Гитлер долго ходил вокруг мертвой женщины, бормоча что-то, потом потрепал Еву по щеке, достал пистолет и приставил дуло ко рту.
Ужас объял его.
«Нет, — прошептал он, — нет, нет, я не хочу! Это неправда! Все это ложь! Я не хочу! Мне надо заставить себя проснуться, я просыпаюсь, мамочка!..»
А потом мысли как-то странно смешались в его голове, и он начал быстро ходить вокруг кресла, где лежала мертвая Ева, быстро и усмешливо бормоча что-то под нос…
Борман посмотрел на часы. Прошло уже двадцать минут.
Он погладил Геббельса по плечу и отворил дверь кабинета.
Гитлер, не обращая на него внимания, быстро и сосредоточенно ходил вокруг кресла, где лежала Ева. В правой руке его была зажата рукоять пистолета.
Борман разомкнул холодные пальцы фюрера, взял его вальтер и, приставив к затылку, выстрелил…
…Через несколько минут комната заполнилась людьми.
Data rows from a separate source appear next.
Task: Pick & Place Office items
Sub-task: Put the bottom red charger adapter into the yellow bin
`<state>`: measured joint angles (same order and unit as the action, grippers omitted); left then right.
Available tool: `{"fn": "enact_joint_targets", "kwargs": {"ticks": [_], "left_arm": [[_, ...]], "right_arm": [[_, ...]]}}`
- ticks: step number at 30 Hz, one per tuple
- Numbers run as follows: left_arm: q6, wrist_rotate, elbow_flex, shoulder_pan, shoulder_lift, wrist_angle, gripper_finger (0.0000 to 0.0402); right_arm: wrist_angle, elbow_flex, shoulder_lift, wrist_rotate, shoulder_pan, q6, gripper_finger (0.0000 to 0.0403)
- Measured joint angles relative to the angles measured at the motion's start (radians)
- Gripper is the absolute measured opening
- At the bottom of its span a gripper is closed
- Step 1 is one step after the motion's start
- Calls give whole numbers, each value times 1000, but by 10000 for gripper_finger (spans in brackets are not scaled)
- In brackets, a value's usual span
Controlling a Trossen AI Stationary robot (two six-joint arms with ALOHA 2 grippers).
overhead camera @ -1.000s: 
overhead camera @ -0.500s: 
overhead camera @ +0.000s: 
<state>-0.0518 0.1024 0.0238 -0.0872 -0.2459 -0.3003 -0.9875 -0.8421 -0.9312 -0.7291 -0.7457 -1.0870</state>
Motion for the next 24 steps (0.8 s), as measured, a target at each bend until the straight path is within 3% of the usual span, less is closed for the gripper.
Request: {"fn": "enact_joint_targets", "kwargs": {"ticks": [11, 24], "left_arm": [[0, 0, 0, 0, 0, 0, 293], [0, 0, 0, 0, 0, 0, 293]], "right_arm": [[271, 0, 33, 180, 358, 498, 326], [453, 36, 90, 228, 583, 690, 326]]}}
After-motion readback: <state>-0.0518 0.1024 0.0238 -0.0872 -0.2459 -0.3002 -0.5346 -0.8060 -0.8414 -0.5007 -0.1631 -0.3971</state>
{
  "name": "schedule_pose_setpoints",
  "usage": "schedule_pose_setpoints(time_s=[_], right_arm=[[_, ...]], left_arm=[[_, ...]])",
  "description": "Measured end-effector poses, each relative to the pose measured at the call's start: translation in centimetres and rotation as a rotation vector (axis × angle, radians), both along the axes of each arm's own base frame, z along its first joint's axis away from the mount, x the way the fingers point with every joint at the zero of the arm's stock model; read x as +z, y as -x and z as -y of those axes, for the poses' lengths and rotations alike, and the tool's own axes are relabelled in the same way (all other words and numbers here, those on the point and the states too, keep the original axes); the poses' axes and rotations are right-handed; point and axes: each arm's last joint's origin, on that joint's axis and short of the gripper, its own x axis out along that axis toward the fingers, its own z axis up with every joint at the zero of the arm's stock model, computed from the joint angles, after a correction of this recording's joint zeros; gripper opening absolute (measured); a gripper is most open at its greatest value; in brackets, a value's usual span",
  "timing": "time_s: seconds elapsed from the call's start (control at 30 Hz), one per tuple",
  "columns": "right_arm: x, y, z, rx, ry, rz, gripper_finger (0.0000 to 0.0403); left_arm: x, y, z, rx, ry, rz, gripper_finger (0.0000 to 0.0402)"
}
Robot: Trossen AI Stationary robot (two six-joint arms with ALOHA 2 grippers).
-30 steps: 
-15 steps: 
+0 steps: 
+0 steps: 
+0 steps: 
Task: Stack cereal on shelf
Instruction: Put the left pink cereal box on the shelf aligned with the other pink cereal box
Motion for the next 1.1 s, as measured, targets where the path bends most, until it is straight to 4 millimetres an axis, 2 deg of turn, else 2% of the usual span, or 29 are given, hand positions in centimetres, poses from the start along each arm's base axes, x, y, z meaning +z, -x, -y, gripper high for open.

Геббельс трясся от рыданий, Борман успокаивал его…
Затем Борман пригласил Вейдлинга в конференц-зал и сказал:
— Вы не смеете никому и ни при каких обстоятельствах говорить о кончине фюрера. Даже Дениц не будет знать об этом. Ясно?
А потом он пригласил к себе генерала Кребса и вручил ему запечатанный конверт.
— Это письмо вы передадите лично маршалу Жукову. Вы вернетесь сюда с мирными предложениями красных. На Западе никому не известно о кончине фюрера. Там никто не знает о составе нового кабинета. Мы сообщаем о завещании Гитлера лишь одним русским. Этого нельзя не оценить. Мы идем к ним с тем, о чем вы говорили еще в сорок четвертом году. Тогда вас не послушали. Теперь вам и карты в руки. С богом, генерал, мы ждем мудрого ответа красных.